:: Task description ::
Once the line with "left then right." is found, return it along with every line after it, exactly, through the end of the material.

:: Provided material ::
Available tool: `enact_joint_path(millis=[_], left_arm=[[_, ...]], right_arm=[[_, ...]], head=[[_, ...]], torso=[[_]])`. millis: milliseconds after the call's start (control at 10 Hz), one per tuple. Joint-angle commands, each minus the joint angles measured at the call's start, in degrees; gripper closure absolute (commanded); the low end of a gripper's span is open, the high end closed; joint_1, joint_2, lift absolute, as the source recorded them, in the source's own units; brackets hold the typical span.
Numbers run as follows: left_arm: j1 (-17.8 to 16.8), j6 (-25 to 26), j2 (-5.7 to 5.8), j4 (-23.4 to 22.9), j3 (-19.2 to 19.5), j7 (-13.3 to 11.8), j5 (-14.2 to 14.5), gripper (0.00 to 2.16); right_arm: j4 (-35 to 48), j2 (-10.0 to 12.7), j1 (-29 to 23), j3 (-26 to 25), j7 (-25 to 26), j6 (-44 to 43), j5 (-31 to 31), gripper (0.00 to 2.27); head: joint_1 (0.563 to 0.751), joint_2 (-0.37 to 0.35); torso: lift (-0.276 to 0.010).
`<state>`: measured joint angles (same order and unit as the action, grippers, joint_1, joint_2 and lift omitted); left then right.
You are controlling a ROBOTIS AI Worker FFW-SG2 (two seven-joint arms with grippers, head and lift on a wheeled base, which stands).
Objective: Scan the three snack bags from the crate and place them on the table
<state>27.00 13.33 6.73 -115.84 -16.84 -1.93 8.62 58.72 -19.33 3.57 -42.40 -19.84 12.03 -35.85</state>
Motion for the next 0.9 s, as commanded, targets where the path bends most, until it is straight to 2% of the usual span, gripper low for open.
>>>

:: Written solution ::
`<state>`: measured joint angles (same order and unit as the action, grippers, joint_1, joint_2 and lift omitted); left then right.
You are controlling a ROBOTIS AI Worker FFW-SG2 (two seven-joint arms with grippers, head and lift on a wheeled base, which stands).
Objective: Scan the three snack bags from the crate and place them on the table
<state>27.00 13.33 6.73 -115.84 -16.84 -1.93 8.62 58.72 -19.33 3.57 -42.40 -19.84 12.03 -35.85</state>
Motion for the next 0.9 s, as commanded, targets where the path bends most, until it is straight to 2% of the usual span, gripper low for open.
>>>

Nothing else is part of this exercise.